Home Infusion Therapy Market Analysis by Mordor Intelligence
The home infusion therapy market is valued at USD 25.99 billion in 2025 and is forecast to reach USD 35.60 billion by 2030, advancing at a 6.5% CAGR. Demand growth is rooted in the migration of complex care from hospitals to residences, a shift encouraged by the Medicare home-infusion benefit and similar payer reforms that now reimburse professional services, equipment, and supplies delivered at home. Portable pump innovations, artificial‐intelligence monitoring, and expanding biologics pipelines further widen clinical indications that can be managed outside institutional settings. North America remains the revenue anchor on the strength of mature reimbursement structures and national provider networks; Asia-Pacific, however, outpaces every other region as healthcare infrastructure investments and rapid population aging converge. Market fragmentation persists, with more than 800 independent operators creating consolidation opportunities that private equity firms pursue to secure scale advantages in nursing coverage, supply purchase, and technology deployment. Nevertheless, recurring revenue profiles and strong clinical outcomes sustain aggressive capital allocation by large strategics and financial sponsors alike.
Key Report Takeaways
- By product, infusion pumps held 50.1% of the home infusion therapy market share in 2024, while portable pumps are projected to expand at an 11.2% CAGR through 2030.

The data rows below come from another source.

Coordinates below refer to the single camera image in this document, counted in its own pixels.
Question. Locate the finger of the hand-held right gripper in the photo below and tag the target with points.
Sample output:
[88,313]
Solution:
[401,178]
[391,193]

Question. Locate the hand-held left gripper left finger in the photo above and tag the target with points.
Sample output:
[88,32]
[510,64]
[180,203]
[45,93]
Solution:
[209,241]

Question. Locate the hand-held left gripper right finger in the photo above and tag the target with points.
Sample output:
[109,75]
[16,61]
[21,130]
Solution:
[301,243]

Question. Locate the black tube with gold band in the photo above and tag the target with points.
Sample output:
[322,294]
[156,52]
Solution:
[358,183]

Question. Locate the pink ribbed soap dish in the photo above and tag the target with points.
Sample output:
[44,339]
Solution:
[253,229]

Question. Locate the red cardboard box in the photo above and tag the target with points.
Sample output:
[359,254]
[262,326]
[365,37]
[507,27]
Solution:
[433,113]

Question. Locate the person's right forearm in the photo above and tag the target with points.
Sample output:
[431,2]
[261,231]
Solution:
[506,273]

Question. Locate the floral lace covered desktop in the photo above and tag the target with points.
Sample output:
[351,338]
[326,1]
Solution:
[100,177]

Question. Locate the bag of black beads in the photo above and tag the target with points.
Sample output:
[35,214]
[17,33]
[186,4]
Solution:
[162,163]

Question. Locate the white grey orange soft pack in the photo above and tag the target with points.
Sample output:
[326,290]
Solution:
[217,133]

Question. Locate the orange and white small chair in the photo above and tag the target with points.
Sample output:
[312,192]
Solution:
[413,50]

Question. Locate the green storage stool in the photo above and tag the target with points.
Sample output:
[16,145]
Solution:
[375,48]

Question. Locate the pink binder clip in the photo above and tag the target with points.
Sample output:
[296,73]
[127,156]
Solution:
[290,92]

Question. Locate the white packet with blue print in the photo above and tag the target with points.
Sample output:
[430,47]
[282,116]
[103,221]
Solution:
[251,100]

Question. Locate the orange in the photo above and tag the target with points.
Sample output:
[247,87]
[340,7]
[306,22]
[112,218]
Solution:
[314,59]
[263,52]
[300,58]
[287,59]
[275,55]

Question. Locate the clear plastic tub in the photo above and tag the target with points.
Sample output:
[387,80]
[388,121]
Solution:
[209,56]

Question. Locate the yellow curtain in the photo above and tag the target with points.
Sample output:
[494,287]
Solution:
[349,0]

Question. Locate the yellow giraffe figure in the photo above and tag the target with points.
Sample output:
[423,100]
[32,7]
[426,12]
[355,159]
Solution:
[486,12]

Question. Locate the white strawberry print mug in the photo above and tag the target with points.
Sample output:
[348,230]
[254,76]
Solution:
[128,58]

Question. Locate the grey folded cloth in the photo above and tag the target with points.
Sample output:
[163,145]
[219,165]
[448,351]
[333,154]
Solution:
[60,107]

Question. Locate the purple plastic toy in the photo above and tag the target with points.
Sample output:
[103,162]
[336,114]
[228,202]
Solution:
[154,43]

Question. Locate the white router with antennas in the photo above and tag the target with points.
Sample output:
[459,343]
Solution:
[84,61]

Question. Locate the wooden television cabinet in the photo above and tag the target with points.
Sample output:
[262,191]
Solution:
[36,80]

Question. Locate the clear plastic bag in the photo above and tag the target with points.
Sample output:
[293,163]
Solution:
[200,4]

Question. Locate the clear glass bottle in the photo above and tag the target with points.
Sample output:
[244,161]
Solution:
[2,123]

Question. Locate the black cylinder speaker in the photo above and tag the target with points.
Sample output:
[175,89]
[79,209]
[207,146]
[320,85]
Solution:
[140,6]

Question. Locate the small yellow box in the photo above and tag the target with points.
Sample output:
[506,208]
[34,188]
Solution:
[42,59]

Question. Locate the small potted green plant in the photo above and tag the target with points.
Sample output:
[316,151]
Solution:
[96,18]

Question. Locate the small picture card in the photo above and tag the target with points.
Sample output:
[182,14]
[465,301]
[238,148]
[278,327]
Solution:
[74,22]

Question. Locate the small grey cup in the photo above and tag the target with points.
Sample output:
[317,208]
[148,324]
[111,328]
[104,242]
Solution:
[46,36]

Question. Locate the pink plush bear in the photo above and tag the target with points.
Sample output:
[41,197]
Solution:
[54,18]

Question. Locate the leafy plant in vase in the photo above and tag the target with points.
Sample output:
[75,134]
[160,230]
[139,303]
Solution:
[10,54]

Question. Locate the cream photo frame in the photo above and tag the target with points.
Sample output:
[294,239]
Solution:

- By application, anti-infective therapy led with 31.7% revenue share in 2024; chemotherapy infusion is poised to grow at a 10.5% CAGR to 2030.
- By end user, home-care settings commanded 62.5% of the home infusion therapy market size in 2024, whereas ambulatory infusion centers are forecast to rise at a 9.8% CAGR over the same period.
- By geography, North America accounted for 52.3% of the home infusion therapy market size in 2024, and Asia-Pacific is set to post the highest regional CAGR at 9.1% between 2025 and 2030.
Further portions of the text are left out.